Your assignment: Among the entries that follow, the required portion opens with the line containing "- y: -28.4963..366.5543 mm" and closes with the line containing "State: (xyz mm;". Give that portion again exactly, and nothing else.

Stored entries
+++++

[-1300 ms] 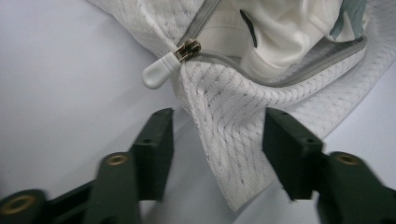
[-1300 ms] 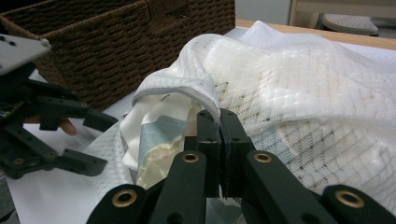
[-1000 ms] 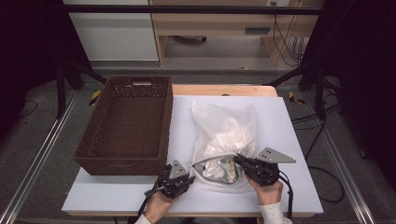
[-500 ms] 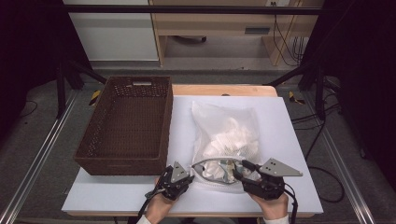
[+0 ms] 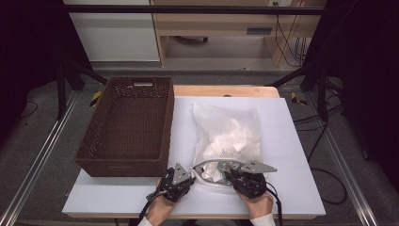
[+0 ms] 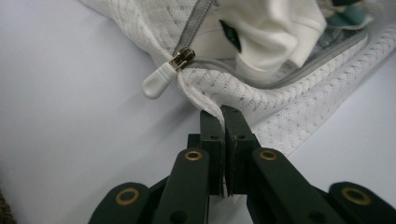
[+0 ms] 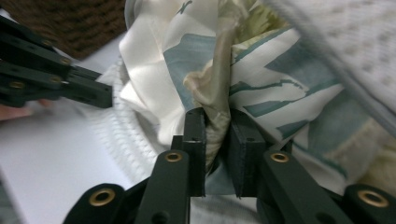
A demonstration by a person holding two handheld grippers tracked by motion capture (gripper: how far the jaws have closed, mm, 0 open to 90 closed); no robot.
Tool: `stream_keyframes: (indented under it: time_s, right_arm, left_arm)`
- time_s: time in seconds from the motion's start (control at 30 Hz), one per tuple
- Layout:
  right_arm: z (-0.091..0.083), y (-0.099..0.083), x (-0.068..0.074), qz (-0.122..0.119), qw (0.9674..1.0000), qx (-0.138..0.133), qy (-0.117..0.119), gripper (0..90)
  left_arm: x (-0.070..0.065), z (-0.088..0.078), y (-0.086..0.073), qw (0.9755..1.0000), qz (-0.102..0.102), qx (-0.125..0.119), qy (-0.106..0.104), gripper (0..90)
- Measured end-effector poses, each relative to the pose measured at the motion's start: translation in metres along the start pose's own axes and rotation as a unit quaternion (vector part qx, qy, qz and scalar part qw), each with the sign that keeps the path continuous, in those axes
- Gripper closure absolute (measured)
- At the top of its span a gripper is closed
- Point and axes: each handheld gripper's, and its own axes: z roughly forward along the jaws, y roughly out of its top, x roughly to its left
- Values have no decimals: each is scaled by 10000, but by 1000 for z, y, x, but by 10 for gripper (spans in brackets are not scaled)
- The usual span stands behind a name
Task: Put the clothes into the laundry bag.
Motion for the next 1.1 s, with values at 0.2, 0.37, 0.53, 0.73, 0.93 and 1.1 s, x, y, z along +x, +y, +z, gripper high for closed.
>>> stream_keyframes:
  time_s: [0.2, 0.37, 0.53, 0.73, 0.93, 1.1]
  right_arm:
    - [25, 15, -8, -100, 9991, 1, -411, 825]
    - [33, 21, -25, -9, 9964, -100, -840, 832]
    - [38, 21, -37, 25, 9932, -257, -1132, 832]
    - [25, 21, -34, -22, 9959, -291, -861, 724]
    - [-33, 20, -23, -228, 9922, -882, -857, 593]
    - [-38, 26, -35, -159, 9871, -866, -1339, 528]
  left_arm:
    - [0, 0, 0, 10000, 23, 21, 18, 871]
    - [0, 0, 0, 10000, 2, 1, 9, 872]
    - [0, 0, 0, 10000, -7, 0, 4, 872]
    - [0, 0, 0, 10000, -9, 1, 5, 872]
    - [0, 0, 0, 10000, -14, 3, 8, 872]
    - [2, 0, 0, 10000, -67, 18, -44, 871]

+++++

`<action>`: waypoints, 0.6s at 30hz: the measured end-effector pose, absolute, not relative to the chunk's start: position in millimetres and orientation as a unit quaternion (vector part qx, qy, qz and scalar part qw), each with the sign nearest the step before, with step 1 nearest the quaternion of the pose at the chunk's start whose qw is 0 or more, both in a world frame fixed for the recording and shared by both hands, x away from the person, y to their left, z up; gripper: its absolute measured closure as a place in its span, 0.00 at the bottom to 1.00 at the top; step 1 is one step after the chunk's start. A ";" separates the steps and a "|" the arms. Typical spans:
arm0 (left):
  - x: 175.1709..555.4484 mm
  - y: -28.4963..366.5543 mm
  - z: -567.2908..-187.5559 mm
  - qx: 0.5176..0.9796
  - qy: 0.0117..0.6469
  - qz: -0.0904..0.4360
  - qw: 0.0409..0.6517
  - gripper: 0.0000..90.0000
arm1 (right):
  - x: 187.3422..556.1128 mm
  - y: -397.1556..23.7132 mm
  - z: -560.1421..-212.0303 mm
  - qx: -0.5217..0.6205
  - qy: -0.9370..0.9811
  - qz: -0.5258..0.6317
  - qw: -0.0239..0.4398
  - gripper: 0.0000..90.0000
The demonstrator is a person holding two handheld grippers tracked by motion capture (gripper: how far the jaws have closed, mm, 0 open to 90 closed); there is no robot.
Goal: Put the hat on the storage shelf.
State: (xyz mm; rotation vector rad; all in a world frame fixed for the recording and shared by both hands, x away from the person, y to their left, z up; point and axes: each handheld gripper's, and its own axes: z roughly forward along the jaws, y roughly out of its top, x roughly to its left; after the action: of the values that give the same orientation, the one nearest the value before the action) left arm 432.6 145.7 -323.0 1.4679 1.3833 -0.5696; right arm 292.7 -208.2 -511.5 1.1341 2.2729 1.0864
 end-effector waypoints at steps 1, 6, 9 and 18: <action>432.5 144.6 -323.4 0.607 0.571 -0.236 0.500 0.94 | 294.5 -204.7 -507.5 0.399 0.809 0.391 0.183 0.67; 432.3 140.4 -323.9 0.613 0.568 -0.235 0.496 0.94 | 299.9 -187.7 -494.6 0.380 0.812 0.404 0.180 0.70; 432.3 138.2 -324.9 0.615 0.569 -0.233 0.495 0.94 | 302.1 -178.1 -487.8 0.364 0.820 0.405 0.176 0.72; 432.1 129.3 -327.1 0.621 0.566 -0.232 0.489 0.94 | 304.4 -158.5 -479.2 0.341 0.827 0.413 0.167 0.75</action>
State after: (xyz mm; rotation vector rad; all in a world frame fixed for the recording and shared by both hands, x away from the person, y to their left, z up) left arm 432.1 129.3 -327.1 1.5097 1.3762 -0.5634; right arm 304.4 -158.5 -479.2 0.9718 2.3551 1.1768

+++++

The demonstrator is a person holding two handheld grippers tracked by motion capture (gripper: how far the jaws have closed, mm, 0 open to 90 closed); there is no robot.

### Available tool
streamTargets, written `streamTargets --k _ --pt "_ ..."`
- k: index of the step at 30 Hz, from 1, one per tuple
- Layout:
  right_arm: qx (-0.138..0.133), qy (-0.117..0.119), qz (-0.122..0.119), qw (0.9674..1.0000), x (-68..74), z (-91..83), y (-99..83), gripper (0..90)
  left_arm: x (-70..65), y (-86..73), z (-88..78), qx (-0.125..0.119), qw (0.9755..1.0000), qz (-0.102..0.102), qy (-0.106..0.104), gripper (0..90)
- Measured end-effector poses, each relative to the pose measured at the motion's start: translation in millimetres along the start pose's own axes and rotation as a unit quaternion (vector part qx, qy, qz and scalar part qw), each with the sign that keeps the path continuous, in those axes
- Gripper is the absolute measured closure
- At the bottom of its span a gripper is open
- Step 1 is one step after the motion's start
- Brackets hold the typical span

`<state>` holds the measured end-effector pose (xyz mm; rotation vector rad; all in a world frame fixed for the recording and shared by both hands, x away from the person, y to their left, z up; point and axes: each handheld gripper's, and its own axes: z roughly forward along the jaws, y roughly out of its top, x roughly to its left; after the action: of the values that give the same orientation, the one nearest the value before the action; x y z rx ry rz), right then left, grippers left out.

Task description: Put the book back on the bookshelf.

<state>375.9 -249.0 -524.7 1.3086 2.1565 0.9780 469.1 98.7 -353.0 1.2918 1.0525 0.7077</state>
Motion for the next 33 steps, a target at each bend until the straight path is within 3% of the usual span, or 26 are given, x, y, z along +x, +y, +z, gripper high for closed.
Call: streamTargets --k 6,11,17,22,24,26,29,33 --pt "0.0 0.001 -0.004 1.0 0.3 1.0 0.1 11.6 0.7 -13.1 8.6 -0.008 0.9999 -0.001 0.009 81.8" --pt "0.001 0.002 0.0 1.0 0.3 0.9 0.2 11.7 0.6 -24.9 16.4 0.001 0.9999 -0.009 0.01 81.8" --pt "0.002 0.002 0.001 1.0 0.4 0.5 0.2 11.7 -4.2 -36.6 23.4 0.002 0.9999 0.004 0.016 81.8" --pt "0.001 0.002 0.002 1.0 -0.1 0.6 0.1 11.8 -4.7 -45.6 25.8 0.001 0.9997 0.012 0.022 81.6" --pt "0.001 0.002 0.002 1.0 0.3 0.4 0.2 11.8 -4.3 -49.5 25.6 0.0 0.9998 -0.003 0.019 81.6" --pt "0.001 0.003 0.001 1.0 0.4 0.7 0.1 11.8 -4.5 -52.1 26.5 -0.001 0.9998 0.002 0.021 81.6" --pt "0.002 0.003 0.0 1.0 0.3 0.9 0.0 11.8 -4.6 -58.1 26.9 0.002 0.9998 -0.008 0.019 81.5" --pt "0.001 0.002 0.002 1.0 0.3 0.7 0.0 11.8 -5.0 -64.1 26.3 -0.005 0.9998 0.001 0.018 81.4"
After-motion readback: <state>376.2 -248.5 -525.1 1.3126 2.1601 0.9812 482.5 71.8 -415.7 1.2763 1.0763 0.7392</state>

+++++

Problem solution:
  - y: -28.4963..366.5543 mm
  - z: -567.2908..-187.5559 mm
  - qx: 0.5176..0.9796
  - qy: 0.0117..0.6469
  - qz: -0.0904..0.4360
  - qw: 0.0409..0.6517
  - gripper: 0.0000..90.0000
arm1 (right):
  - x: 187.3422..556.1128 mm
  - y: -397.1556..23.7132 mm
  - z: -560.1421..-212.0303 mm
  - qx: -0.5217..0.6205
  - qy: -0.9370..0.9811
  - qz: -0.5258..0.6317
  - qw: -0.0239..0.4398
  - gripper: 0.0000..90.0000
The demonstrator is a person holding two handheld grippers tracked by motion capture (gripper: how far the jaws have closed, mm, 0 open to 90 closed); there is no robot.
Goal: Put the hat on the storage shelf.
State: (xyz mm; rotation vector rad; all in a world frame fixed for the recording and shared by both hands, x away from the person, y to their left, z up; point and axes: each handheld gripper's, and its own axes: z roughly forward along the jaws, y roughly out of its top, x roughly to its left; after the action: of the values that give the same orientation, the one nearest the value before the action) left arm 432.6 145.7 -323.0 1.4679 1.3833 -0.5696; right arm 292.7 -208.2 -511.5 1.1341 2.2729 1.0864

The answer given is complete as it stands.